**Exercise details**: Wherever a line holds the word "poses", copy that line from the data.

**Input data**:
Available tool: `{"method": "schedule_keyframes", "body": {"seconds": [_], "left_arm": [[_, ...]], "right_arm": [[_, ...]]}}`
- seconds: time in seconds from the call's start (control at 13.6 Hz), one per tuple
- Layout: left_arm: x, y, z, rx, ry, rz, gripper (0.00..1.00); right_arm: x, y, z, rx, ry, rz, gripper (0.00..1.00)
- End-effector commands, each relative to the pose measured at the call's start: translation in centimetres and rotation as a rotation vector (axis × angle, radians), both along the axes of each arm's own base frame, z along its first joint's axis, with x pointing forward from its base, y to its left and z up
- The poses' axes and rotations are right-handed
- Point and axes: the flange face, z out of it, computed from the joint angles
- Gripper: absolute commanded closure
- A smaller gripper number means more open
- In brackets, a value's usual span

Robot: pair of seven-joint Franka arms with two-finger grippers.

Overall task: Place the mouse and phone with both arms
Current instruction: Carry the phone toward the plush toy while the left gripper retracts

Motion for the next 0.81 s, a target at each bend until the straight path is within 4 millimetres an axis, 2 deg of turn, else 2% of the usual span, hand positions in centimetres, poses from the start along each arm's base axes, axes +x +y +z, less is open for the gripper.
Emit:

**Answer to this problem**:
- The poses' axes and rotations are right-handed
Motion for the next 0.81 s, a target at each bend until the straight path is within 4 millimetres an axis, 2 deg of turn, else 2% of the usual span, hand positions in centimetres, poses from the start along each arm's base axes, axes +x +y +z, less is open for the gripper.

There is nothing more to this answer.